Nonostante la quantità delle piste battute dagli investigatori, tuttavia, le indagini non portarono a nulla di concreto. Ancora oggi la morte di questi due giovani professionisti non ha un responsabile né un movente accertati in un’aula di Tribunale. Il fascicolo su quel duplice omicidio è stato archiviato senza colpevoli e così Nicola e Demetrio aspettano ancora verità e giustizia.
Memoria viva
Demetrio è stato riconosciuto vittima innocente della mafia. I suoi figli oggi vivono a Torino, nella città in cui loro padre si era formato prima di tornare nella terra che lo aveva visto nascere e lo avrebbe anche visto morire. Accanto a loro, Libera prova a tenere viva la memoria di quest’uomo onesto, di questo professionista retto e intransigente, che non digeriva le ingiustizie e si era sempre schierato dalla parte dei più deboli. E che, per difendere i valori in cui credeva, ha sacrificato la sua stessa vita.
Noi abbiamo aspettato vent’anni prima di pronunciare il nome di mio padre in questa città. In vent’anni, nessuno ha ricordato cos’era successo ad uno dei figli migliori di questa terra. Tra gli scritti di mio padre che ho ritrovato, già nel lontano 1985 lui denunciava quella che era la situazione della corruzione nella provincia di Reggio, perché, grazie al suo lavoro aveva una visione a 360 gradi di quelli che erano i movimenti politici, mafiosi e corruttivi che governavano la città e che stavano preparando quella che poi sarebbe stata la guerra di mafia.

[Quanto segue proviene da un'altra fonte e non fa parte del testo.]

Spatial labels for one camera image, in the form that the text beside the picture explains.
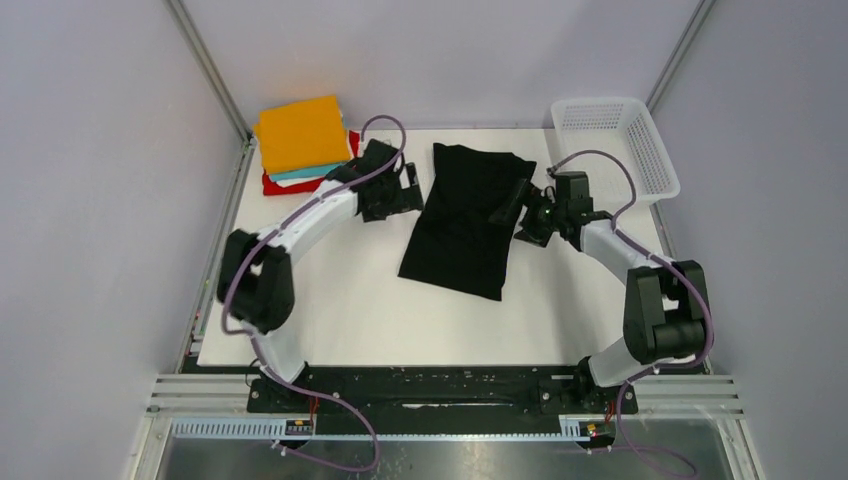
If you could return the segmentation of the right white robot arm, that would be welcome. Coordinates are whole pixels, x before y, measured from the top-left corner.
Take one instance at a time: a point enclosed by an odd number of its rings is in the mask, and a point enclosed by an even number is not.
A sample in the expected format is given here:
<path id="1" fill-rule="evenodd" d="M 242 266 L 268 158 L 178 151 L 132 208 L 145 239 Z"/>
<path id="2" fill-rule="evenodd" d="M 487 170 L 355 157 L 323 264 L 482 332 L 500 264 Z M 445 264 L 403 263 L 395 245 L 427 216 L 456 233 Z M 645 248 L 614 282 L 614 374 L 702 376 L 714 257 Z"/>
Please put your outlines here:
<path id="1" fill-rule="evenodd" d="M 704 353 L 712 343 L 703 270 L 694 261 L 668 259 L 630 237 L 614 215 L 598 210 L 584 172 L 556 173 L 542 190 L 519 180 L 491 223 L 517 226 L 514 239 L 539 247 L 559 235 L 611 272 L 625 288 L 622 335 L 580 364 L 575 402 L 597 412 L 613 386 L 648 369 Z"/>

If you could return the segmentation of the black t shirt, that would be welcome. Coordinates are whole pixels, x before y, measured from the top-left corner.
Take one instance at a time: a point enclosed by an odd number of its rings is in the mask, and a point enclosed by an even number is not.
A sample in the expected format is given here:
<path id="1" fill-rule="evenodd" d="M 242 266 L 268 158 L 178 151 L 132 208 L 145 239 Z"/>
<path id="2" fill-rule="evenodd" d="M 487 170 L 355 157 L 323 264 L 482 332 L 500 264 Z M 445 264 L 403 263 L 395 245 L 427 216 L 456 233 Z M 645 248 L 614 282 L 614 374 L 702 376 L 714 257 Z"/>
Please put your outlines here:
<path id="1" fill-rule="evenodd" d="M 500 301 L 515 223 L 490 217 L 536 163 L 463 145 L 435 143 L 432 152 L 433 184 L 398 276 Z"/>

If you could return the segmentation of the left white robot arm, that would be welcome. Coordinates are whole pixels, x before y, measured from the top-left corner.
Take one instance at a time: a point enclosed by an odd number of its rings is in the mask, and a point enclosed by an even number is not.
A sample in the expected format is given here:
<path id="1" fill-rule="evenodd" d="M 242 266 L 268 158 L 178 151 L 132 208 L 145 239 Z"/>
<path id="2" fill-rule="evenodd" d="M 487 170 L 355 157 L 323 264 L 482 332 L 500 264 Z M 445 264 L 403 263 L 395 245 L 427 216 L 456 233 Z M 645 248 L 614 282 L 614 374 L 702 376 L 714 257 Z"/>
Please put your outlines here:
<path id="1" fill-rule="evenodd" d="M 216 290 L 225 309 L 222 330 L 250 339 L 261 368 L 275 380 L 271 395 L 282 408 L 304 407 L 311 388 L 299 377 L 307 361 L 288 322 L 296 300 L 295 265 L 351 219 L 382 221 L 423 206 L 415 164 L 401 150 L 372 139 L 359 157 L 331 170 L 292 213 L 258 231 L 228 235 Z"/>

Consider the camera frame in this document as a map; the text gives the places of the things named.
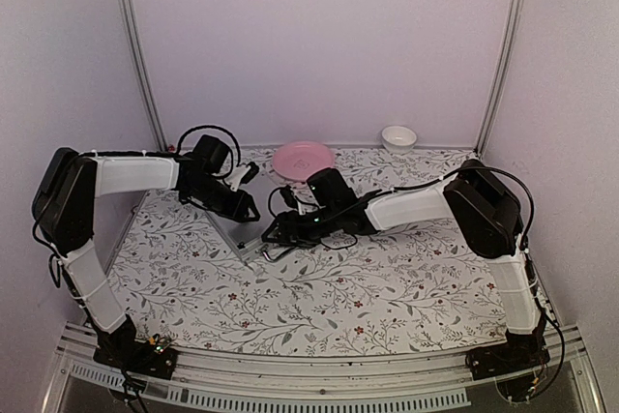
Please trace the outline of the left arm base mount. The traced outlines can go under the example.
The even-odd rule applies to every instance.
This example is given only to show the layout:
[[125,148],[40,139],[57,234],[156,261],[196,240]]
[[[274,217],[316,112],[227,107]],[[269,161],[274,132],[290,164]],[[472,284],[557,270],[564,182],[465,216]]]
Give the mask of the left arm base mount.
[[169,336],[155,334],[147,340],[138,340],[133,333],[115,332],[98,337],[93,360],[129,373],[170,380],[178,354]]

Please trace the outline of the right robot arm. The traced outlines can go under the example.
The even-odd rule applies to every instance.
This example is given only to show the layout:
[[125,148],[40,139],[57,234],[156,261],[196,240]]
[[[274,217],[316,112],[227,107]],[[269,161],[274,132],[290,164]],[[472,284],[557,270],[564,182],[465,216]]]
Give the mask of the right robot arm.
[[459,168],[417,186],[358,196],[335,168],[307,180],[317,209],[278,213],[262,233],[267,244],[312,248],[338,231],[369,236],[397,226],[452,219],[468,247],[487,260],[506,313],[507,339],[500,362],[520,370],[534,359],[545,329],[536,296],[537,279],[528,252],[530,220],[516,195],[502,183],[506,171],[468,160]]

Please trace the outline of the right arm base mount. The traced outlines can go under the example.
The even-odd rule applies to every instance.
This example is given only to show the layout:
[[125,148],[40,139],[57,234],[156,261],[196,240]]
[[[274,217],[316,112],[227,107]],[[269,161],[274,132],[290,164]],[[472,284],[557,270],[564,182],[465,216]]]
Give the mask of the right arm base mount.
[[506,341],[468,350],[465,365],[474,380],[487,379],[541,367],[550,361],[542,332],[506,333]]

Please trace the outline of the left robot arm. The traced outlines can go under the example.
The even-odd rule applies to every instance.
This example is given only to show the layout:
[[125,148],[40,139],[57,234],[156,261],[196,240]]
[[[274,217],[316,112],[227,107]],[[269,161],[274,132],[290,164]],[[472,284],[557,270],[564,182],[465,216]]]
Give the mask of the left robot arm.
[[107,354],[124,369],[143,361],[131,318],[115,298],[94,244],[95,203],[106,195],[173,191],[183,204],[236,223],[258,221],[252,195],[242,190],[258,171],[243,163],[236,139],[224,143],[202,125],[189,151],[56,150],[33,199],[32,236],[50,251],[56,286],[66,284],[84,309]]

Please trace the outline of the aluminium poker case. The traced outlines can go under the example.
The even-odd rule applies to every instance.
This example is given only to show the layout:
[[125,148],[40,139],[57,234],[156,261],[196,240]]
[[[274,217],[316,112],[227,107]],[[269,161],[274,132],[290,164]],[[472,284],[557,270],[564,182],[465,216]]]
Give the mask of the aluminium poker case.
[[260,214],[258,221],[238,223],[224,219],[214,213],[206,213],[209,222],[220,234],[231,251],[243,262],[248,263],[255,259],[264,259],[275,262],[285,256],[289,246],[278,246],[276,244],[265,243],[261,239],[262,233],[272,224],[275,214],[287,211],[288,207],[277,193],[274,194],[271,202],[268,202],[269,195],[279,184],[264,170],[260,172],[247,184],[241,188],[250,193],[253,197],[257,211]]

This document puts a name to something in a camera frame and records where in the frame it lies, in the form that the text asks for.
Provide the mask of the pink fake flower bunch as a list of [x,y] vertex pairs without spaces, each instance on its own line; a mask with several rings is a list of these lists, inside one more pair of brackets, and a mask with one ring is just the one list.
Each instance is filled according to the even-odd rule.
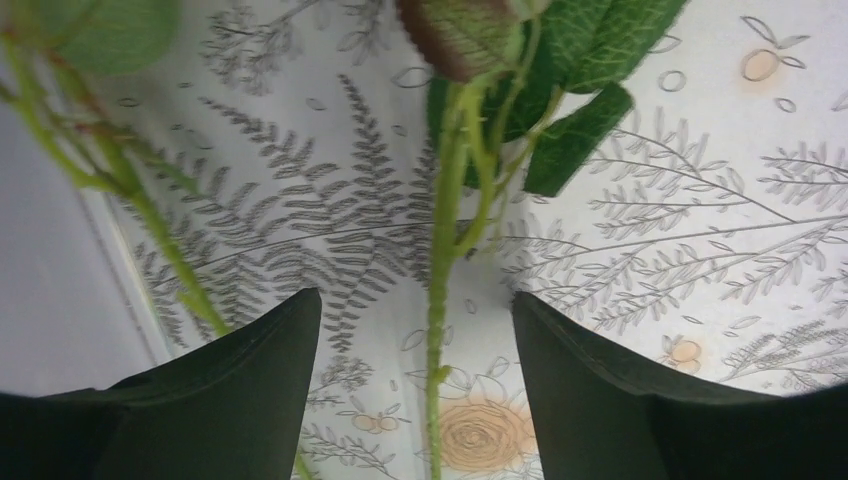
[[158,61],[179,29],[178,1],[4,1],[1,48],[17,88],[1,100],[72,184],[117,197],[138,213],[180,285],[177,298],[219,336],[231,327],[217,313],[133,162],[140,160],[191,193],[194,180],[137,133],[114,123],[90,77],[137,73]]

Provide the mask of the green leafy flower stem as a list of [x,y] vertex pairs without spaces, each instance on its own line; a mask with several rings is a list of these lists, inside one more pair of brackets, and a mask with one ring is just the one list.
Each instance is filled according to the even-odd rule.
[[442,475],[439,389],[455,263],[500,224],[518,172],[554,197],[631,111],[624,81],[684,10],[681,1],[399,1],[410,43],[434,70],[434,182],[427,288],[425,421]]

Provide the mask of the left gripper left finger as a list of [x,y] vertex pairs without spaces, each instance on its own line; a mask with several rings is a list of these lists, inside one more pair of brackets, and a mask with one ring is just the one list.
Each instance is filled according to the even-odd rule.
[[287,479],[312,378],[315,288],[104,390],[1,397],[5,479]]

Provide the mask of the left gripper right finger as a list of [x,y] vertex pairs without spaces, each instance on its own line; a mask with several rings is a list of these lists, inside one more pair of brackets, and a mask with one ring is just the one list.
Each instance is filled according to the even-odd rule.
[[528,292],[511,317],[548,479],[843,479],[847,389],[780,397],[673,370]]

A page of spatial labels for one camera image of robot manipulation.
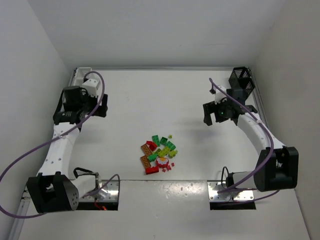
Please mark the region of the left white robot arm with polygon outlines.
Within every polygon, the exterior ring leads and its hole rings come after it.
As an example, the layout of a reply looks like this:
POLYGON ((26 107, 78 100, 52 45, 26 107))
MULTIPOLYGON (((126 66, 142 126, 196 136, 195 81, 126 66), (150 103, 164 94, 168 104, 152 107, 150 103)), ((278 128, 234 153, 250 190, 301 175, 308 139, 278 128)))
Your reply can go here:
POLYGON ((82 121, 87 116, 106 117, 107 94, 103 87, 88 83, 65 87, 53 114, 53 142, 43 165, 26 183, 39 214, 74 211, 80 198, 100 187, 98 173, 83 170, 69 178, 69 164, 82 121))

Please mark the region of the green sloped lego brick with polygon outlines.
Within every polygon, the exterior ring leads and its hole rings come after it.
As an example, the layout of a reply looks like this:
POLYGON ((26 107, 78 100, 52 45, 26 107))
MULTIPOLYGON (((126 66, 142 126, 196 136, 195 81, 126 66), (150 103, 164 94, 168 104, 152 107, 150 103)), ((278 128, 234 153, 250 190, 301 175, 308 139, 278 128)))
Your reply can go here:
POLYGON ((171 141, 166 143, 166 147, 168 147, 171 151, 176 149, 176 146, 171 141))

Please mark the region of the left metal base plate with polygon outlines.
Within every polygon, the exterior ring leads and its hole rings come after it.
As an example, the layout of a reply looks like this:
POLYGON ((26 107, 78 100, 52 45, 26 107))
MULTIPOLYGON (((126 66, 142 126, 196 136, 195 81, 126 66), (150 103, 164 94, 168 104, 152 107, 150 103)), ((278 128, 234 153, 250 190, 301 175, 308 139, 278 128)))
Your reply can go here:
POLYGON ((82 197, 80 202, 117 203, 119 200, 119 181, 111 180, 97 194, 82 197))

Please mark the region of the black slotted container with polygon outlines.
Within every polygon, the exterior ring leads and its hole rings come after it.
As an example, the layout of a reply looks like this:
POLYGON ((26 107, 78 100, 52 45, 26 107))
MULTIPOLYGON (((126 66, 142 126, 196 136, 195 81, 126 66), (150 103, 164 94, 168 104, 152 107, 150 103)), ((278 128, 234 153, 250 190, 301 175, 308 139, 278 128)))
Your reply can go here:
POLYGON ((244 66, 234 67, 228 82, 231 88, 243 89, 246 94, 246 99, 255 89, 255 84, 252 79, 250 69, 244 66))

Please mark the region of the green curved lego piece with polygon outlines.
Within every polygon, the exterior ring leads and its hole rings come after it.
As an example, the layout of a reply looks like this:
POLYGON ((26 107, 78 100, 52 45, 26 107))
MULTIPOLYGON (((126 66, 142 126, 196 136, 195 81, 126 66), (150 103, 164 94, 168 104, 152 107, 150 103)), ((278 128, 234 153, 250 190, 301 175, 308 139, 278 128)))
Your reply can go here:
POLYGON ((157 159, 158 155, 156 153, 149 155, 147 158, 149 162, 153 162, 157 159))

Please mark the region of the metal base plate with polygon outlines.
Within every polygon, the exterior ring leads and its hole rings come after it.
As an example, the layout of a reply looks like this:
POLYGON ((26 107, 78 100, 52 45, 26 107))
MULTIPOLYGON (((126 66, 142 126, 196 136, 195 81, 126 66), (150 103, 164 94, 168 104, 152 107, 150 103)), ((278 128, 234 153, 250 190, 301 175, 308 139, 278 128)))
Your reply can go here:
POLYGON ((218 181, 208 181, 207 188, 209 201, 213 203, 244 202, 254 200, 255 198, 252 190, 237 190, 232 192, 218 193, 218 191, 222 191, 225 186, 225 182, 221 183, 218 181))
POLYGON ((119 200, 119 181, 111 180, 97 194, 82 197, 80 202, 117 203, 119 200))

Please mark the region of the lower brown lego brick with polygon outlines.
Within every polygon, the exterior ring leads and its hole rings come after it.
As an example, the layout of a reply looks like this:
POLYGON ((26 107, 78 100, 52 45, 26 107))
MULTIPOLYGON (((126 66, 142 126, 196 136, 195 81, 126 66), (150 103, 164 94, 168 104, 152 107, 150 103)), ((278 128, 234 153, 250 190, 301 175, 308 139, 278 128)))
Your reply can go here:
POLYGON ((143 165, 143 167, 144 167, 145 169, 148 169, 148 168, 151 167, 150 161, 149 161, 149 159, 148 159, 147 156, 145 156, 145 155, 142 156, 142 157, 140 158, 140 160, 141 160, 142 165, 143 165))

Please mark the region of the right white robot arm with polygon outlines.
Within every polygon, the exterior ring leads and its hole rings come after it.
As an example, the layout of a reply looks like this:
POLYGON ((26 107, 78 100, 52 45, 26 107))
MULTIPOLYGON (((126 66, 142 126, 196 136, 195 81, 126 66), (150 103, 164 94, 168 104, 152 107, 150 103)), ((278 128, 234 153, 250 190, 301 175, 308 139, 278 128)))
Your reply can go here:
POLYGON ((256 166, 251 171, 232 172, 225 180, 223 193, 238 189, 260 192, 294 189, 298 184, 299 152, 278 140, 262 122, 253 105, 246 104, 245 91, 222 86, 210 90, 214 101, 203 104, 204 123, 231 120, 241 129, 258 153, 256 166))

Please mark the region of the lime lego with stud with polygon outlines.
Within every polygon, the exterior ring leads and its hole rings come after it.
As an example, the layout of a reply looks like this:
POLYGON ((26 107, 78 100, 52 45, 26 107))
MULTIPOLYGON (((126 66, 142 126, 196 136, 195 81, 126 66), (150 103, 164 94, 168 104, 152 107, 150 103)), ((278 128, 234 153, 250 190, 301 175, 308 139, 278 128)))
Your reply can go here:
POLYGON ((177 155, 177 153, 178 153, 177 150, 172 150, 172 151, 170 151, 170 152, 168 153, 168 155, 169 155, 170 158, 173 158, 173 157, 175 157, 175 156, 177 155))

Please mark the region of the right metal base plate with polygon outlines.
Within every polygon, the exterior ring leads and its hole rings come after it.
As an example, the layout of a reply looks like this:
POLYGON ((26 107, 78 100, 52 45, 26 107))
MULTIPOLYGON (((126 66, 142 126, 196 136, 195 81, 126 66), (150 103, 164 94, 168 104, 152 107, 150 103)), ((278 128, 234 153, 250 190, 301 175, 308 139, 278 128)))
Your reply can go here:
POLYGON ((225 182, 221 183, 218 181, 208 181, 207 188, 209 201, 213 203, 244 202, 254 200, 255 198, 252 190, 237 190, 232 192, 218 193, 218 191, 222 191, 225 186, 225 182))

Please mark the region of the red roof lego piece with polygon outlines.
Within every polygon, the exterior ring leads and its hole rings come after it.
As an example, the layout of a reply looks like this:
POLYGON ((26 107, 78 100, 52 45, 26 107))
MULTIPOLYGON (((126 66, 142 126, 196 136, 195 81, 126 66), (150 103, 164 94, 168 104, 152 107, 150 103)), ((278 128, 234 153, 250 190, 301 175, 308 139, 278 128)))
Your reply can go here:
POLYGON ((158 145, 153 141, 147 141, 146 144, 148 145, 151 151, 155 151, 158 147, 158 145))

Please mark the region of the white slotted container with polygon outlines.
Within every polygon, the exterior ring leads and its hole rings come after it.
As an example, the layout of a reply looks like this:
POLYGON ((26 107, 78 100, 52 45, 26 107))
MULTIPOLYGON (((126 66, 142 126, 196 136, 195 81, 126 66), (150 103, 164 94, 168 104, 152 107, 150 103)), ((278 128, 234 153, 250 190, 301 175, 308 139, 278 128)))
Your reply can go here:
POLYGON ((88 72, 91 72, 92 68, 91 67, 79 67, 75 70, 73 80, 72 80, 72 85, 73 86, 81 86, 84 83, 84 78, 85 75, 88 72))

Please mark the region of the green 2x4 lego plate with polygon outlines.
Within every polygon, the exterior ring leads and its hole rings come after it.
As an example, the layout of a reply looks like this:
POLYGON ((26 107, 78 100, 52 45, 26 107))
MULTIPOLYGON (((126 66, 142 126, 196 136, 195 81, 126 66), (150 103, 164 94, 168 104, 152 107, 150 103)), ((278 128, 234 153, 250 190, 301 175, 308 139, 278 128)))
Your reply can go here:
POLYGON ((160 139, 158 135, 153 135, 152 136, 152 141, 159 147, 161 145, 160 139))

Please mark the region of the red round flower lego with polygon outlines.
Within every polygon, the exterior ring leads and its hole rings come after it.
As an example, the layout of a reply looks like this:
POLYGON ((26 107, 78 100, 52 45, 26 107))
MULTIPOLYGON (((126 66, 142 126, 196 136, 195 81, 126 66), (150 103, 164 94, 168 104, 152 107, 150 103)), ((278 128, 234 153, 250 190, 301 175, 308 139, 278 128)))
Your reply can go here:
POLYGON ((156 160, 155 160, 155 164, 156 166, 158 166, 159 168, 166 168, 169 164, 170 164, 170 161, 168 158, 166 157, 158 157, 156 160))

La memoria di un lutto privato deve rimanere privata e non può essere di dominio pubblico. Ma la necessità di noi familiari delle vittime innocenti delle mafie è far capire che quelle uccisioni devono avere anche una dimensione collettiva, perché quelle persone, con la loro naturale onestà, proteggevano tutti i cittadini.